▶ [Work instructions]
Using the entries that follow, collect the lines where the word "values" appears.

Entries taken from a collection:

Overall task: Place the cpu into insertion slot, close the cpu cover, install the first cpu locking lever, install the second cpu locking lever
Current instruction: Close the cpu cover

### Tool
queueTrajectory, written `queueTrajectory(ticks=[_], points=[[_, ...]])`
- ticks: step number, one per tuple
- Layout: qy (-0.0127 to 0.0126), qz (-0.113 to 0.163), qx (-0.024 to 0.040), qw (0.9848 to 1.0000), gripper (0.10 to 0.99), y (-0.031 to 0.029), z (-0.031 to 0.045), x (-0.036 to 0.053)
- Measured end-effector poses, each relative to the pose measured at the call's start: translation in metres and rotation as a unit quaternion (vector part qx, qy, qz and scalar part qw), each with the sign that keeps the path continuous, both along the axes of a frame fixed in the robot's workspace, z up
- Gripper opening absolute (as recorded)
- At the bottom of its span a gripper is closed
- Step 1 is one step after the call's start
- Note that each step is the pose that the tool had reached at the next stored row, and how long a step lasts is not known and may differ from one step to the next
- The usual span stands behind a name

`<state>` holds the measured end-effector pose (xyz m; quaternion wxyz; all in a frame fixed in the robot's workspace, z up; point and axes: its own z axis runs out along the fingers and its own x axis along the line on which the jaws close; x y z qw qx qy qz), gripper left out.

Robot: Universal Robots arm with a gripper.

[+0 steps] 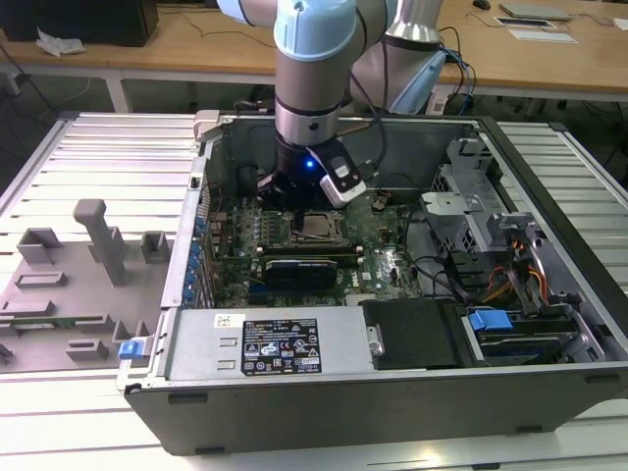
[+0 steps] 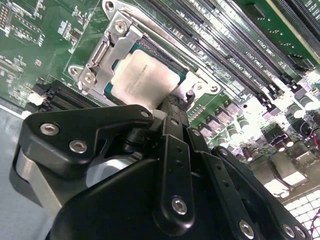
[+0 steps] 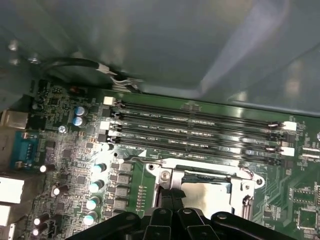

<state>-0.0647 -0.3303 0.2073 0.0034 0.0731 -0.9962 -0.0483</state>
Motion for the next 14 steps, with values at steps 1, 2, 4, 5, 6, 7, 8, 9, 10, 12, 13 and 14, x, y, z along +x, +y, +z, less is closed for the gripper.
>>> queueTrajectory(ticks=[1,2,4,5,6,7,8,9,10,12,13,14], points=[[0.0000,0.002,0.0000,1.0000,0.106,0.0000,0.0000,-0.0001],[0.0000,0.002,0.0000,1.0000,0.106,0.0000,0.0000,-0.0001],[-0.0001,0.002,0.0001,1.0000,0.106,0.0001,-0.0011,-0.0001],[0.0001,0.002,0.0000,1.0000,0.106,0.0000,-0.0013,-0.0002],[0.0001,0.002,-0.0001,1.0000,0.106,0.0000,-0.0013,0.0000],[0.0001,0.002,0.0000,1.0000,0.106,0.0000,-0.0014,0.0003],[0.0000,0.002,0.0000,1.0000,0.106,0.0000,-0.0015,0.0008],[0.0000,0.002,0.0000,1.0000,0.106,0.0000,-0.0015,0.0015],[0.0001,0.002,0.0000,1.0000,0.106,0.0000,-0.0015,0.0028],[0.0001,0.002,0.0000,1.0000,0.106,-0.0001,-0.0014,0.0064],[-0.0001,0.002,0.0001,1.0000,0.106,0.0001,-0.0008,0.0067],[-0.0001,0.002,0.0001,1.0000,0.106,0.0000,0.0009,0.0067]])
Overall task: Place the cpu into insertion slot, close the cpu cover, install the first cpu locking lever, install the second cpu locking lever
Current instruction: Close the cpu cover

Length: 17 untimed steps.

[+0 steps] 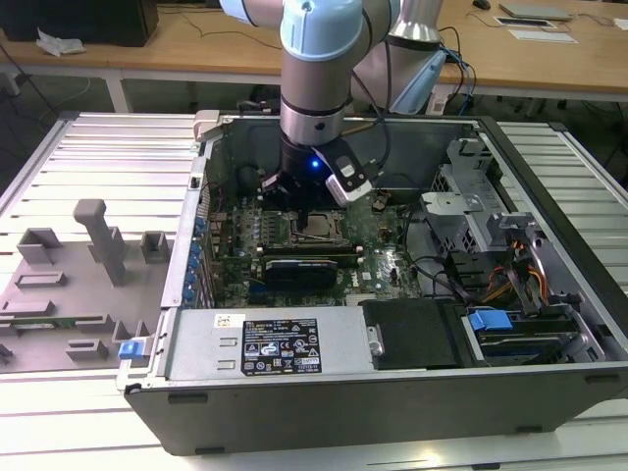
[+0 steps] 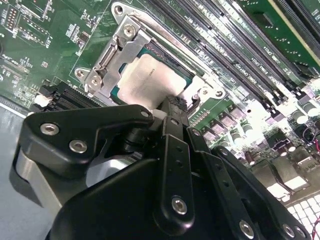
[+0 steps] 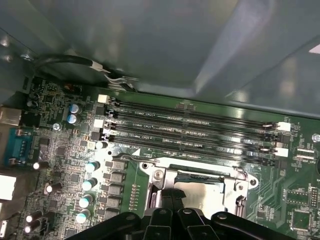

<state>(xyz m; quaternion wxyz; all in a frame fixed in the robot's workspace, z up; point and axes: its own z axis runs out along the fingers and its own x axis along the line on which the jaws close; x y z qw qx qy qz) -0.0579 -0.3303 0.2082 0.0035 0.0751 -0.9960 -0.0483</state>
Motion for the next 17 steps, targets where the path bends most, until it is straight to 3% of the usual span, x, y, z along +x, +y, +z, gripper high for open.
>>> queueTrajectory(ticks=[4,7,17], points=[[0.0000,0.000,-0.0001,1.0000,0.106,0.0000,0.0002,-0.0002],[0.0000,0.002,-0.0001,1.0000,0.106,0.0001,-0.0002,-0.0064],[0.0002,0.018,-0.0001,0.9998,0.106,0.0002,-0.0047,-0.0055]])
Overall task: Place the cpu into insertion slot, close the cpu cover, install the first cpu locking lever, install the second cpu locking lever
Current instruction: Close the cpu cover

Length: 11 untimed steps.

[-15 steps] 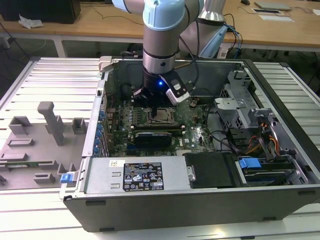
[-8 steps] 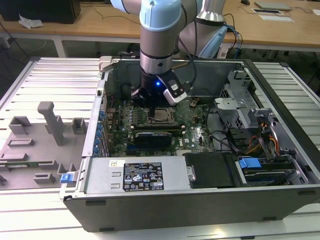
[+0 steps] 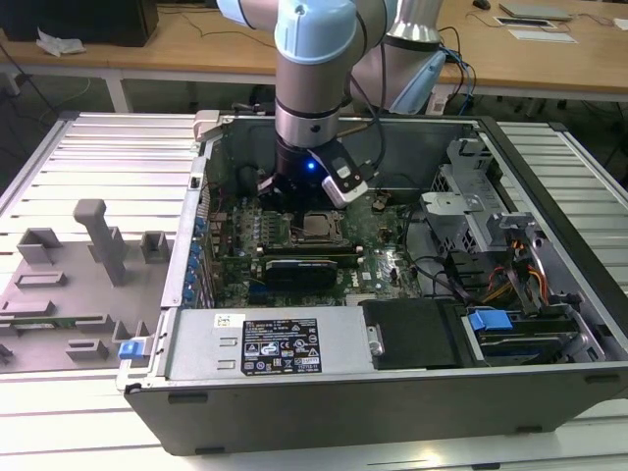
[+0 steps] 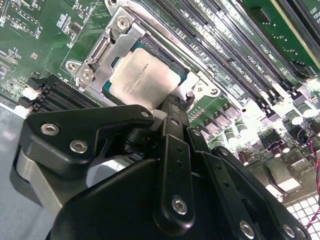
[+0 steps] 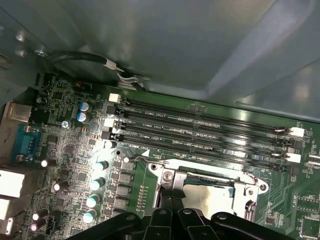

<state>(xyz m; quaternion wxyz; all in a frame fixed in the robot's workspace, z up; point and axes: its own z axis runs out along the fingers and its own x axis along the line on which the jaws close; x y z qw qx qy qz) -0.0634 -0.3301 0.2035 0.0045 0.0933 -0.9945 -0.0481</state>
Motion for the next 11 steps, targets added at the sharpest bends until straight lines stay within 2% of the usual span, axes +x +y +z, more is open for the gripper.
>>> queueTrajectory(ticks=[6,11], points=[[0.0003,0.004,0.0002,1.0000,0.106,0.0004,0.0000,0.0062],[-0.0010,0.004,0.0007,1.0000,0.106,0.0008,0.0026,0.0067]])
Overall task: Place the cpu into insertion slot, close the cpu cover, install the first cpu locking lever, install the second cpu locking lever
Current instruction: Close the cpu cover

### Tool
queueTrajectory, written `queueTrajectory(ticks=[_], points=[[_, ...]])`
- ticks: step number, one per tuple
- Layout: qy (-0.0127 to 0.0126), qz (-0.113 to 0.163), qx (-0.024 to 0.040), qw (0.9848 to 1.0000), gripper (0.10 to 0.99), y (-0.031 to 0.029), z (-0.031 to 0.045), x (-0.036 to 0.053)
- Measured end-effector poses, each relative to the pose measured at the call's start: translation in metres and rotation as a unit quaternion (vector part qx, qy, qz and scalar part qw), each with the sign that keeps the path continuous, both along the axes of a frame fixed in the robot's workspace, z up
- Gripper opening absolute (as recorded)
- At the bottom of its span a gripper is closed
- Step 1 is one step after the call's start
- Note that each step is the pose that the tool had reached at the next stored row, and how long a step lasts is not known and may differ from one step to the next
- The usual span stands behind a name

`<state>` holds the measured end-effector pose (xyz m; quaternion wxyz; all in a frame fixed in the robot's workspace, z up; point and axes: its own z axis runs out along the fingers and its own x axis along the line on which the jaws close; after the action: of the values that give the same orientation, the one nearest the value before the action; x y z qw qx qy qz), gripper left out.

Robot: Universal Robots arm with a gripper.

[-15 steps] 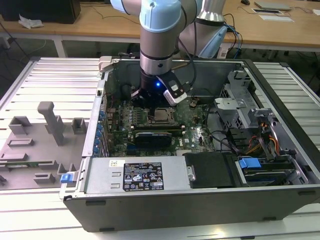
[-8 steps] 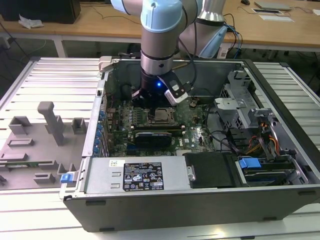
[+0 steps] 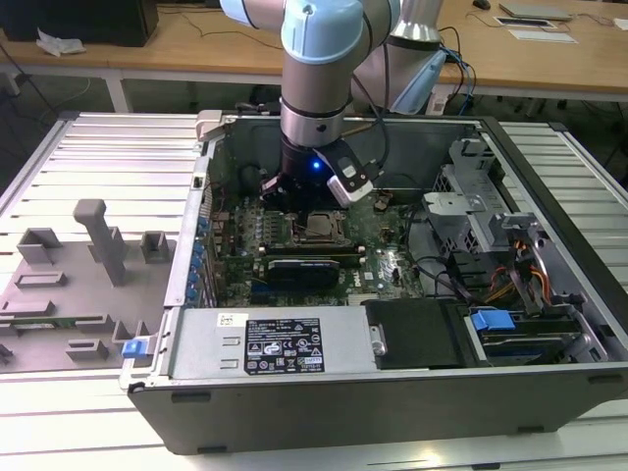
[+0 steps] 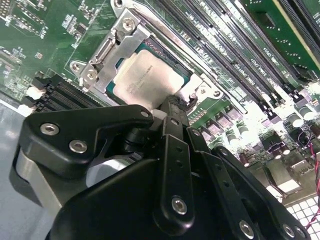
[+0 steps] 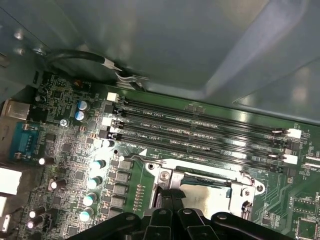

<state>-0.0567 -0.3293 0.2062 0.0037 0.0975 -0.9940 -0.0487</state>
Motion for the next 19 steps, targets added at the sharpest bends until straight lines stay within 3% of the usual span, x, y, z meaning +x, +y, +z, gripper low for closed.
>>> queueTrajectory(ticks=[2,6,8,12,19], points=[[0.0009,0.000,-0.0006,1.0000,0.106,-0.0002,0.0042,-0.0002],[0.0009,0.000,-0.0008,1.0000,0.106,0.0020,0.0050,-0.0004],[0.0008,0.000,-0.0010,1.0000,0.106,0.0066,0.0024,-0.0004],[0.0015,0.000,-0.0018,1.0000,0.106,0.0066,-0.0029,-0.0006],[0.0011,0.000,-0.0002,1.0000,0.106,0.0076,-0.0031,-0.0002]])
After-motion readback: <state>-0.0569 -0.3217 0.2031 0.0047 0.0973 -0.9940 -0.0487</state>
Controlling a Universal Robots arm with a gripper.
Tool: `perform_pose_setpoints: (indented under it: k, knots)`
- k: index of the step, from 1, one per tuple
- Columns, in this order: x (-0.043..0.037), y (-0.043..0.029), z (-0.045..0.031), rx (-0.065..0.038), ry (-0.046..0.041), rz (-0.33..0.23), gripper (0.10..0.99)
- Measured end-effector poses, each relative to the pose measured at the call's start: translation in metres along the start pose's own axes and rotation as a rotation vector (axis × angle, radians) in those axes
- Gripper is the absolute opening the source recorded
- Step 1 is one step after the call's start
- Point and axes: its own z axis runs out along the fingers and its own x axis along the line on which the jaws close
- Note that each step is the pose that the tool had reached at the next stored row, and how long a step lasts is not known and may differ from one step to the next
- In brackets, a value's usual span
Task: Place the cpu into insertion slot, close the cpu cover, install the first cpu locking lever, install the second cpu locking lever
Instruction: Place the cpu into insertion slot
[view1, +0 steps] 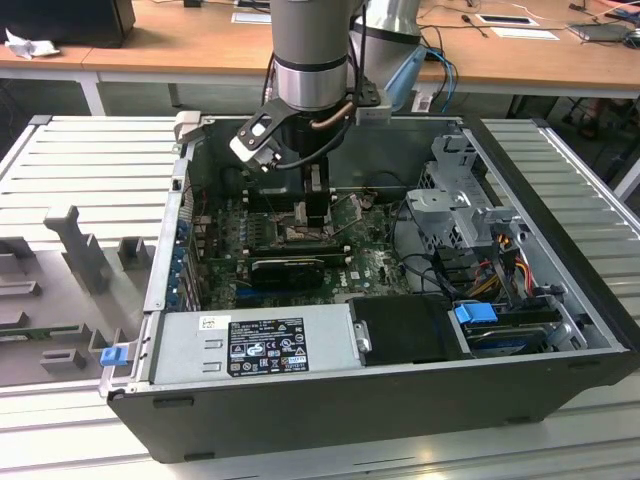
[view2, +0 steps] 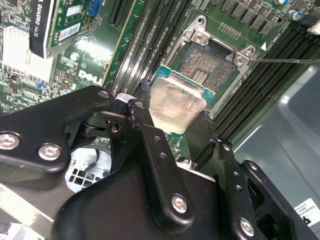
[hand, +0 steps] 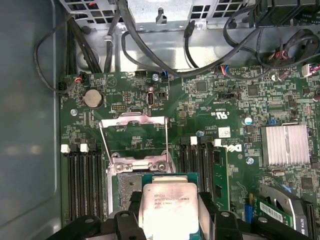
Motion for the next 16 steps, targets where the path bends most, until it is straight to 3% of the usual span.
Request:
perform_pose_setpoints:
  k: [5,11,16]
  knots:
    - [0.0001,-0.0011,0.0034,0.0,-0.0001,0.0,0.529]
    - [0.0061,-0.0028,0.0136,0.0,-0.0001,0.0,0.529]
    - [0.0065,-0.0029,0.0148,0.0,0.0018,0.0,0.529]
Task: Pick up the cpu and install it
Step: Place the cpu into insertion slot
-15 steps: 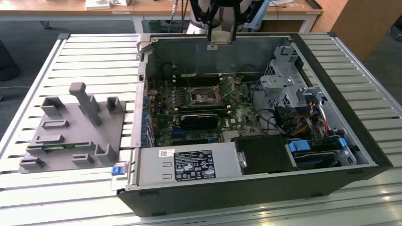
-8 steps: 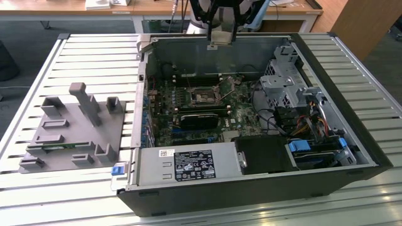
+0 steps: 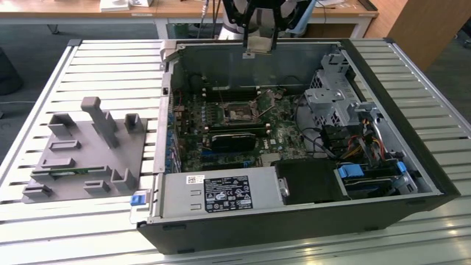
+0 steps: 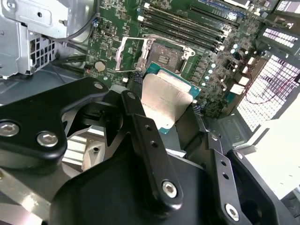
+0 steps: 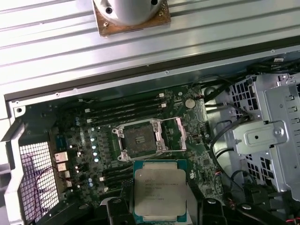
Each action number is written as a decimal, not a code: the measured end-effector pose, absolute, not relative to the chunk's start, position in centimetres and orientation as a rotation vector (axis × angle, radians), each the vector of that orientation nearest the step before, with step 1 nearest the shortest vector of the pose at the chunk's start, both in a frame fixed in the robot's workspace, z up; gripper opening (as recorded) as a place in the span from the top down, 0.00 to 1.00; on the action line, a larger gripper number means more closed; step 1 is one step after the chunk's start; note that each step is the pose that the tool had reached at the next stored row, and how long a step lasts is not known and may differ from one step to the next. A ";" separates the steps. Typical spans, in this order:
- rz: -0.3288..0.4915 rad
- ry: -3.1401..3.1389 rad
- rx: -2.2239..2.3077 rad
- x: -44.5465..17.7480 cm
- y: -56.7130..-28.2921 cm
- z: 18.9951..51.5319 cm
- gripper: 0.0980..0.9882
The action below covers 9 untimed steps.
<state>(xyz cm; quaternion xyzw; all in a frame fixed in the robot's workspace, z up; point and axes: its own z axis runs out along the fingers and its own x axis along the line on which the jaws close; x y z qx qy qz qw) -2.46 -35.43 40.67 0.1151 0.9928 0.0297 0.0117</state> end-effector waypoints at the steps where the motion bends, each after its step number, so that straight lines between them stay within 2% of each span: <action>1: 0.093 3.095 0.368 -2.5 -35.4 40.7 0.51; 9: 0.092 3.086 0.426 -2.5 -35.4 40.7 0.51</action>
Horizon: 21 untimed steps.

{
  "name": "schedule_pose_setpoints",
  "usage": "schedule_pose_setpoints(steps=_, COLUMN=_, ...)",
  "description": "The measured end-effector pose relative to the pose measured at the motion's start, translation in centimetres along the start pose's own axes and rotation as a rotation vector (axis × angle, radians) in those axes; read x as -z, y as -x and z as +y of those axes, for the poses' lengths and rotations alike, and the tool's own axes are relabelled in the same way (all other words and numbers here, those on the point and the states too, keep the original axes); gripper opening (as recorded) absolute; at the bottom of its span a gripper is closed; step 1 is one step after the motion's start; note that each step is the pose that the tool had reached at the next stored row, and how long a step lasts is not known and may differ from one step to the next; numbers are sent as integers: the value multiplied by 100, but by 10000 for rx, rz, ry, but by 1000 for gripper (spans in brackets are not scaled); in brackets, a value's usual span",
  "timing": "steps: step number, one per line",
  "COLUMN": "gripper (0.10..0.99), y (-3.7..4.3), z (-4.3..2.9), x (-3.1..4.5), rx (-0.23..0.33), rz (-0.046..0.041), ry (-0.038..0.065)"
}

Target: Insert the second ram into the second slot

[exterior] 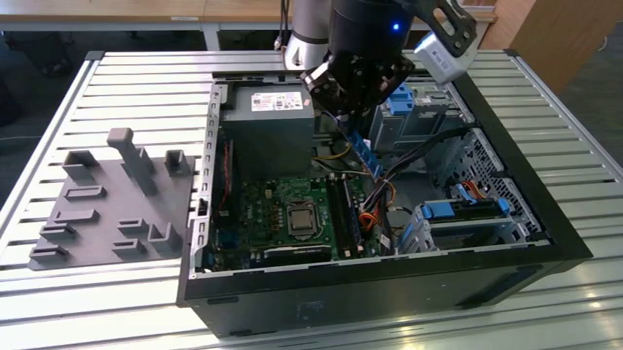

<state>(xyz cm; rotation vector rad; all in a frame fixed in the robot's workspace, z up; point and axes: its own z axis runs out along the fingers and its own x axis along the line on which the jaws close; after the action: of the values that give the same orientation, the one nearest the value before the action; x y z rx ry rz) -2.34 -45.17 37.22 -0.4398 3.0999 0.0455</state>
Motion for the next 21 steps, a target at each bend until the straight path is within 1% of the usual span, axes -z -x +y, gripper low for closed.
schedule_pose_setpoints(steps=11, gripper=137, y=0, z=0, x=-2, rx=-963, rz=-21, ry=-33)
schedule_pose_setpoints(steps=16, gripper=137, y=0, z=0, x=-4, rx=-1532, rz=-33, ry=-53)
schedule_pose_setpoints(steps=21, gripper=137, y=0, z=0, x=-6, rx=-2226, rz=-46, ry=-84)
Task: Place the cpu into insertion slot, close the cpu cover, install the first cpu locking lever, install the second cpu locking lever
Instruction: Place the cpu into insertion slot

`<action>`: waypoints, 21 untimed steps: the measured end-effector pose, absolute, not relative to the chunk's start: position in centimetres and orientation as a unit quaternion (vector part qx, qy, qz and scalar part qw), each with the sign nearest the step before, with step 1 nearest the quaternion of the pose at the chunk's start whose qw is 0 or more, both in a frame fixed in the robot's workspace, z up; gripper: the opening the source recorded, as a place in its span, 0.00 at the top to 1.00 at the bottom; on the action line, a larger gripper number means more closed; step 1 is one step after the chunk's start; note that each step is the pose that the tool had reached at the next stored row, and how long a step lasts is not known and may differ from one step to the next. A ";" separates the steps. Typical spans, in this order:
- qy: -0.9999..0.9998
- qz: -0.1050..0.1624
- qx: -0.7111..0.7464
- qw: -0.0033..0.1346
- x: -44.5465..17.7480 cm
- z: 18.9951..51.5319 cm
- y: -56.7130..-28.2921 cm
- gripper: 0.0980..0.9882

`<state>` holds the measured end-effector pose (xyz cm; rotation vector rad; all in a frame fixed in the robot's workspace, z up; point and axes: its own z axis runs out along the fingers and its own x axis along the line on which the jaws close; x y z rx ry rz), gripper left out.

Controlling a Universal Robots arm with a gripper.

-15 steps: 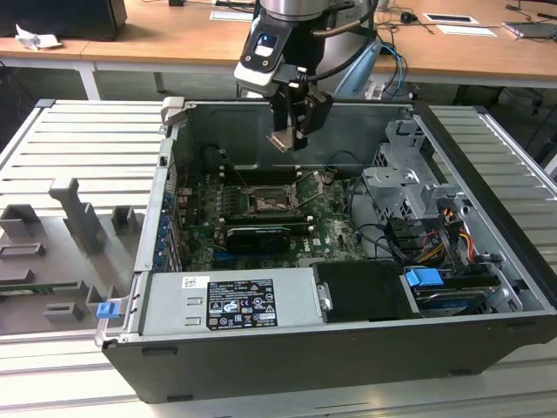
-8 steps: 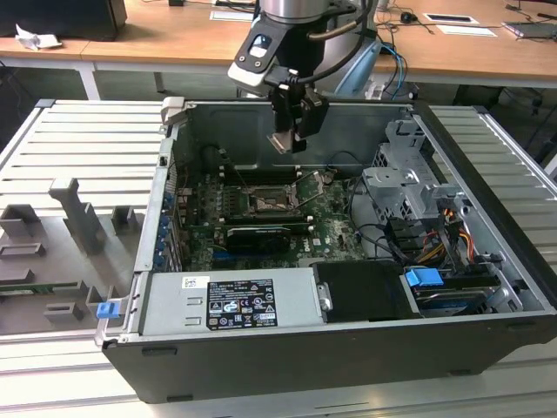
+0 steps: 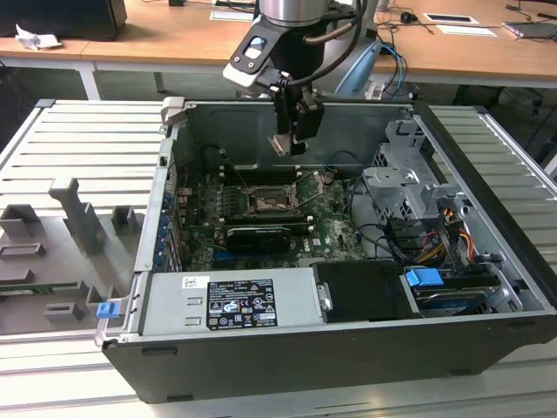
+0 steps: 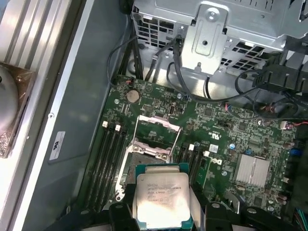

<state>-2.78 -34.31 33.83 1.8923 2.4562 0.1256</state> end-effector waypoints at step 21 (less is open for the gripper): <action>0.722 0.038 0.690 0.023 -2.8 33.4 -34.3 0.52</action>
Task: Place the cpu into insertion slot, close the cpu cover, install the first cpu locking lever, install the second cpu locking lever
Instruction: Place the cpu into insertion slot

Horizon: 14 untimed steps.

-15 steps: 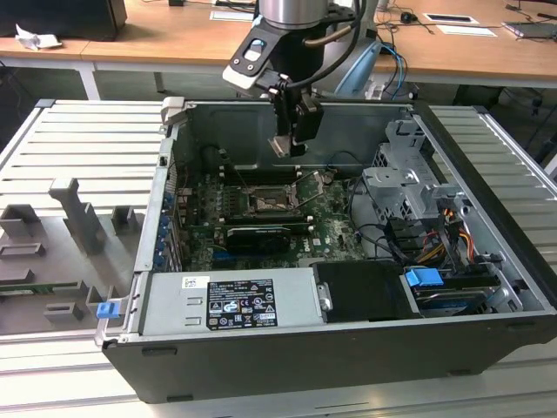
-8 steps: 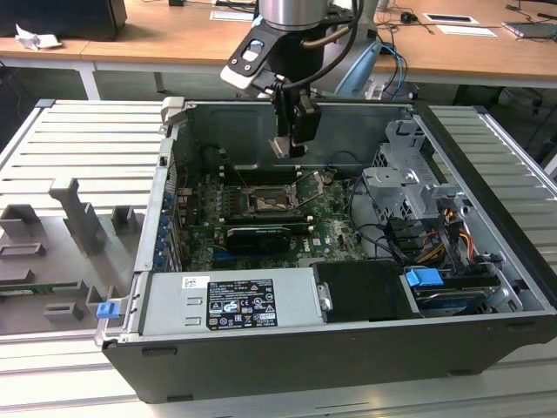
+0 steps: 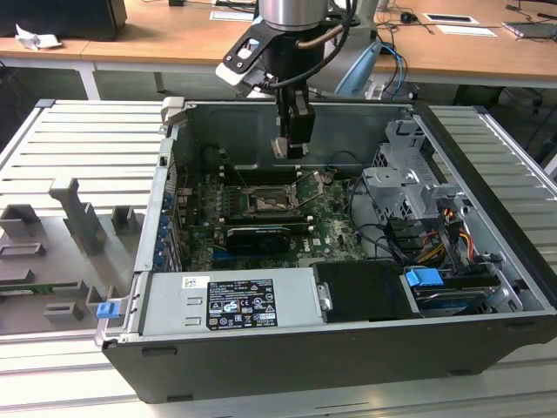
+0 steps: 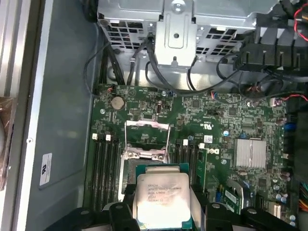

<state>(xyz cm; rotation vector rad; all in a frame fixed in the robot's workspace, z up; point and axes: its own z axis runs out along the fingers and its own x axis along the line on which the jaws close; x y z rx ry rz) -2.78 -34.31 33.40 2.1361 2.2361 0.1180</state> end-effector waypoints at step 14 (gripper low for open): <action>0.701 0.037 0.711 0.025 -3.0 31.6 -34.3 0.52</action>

▶ [Response box]
Motion for the next 14 steps, with values at steps 1, 2, 4, 5, 6, 7, 8, 9, 10, 12, 13 and 14, x, y, z along +x, +y, +z, less is closed for the gripper.
`<state>` holds the measured end-effector pose (xyz m; quaternion wxyz; all in a frame fixed in the robot's workspace, z up; point and axes: its own z axis runs out along the fingers and its own x axis along the line on which the jaws close; after the action: of the values that give the same orientation, the one nearest the value before the action; x y z qw qx qy qz), gripper left out.
<state>(xyz cm; rotation vector rad; all in a frame fixed in the robot's workspace, z up; point and axes: its own z axis runs out along the fingers and its own x axis along the line on which the jaws close; after the action: of the values that give the same orientation, the one nearest the value before the action; x y z rx ry rz) -2.34 -45.17 37.22 -0.4398 3.0999 0.0455</state>

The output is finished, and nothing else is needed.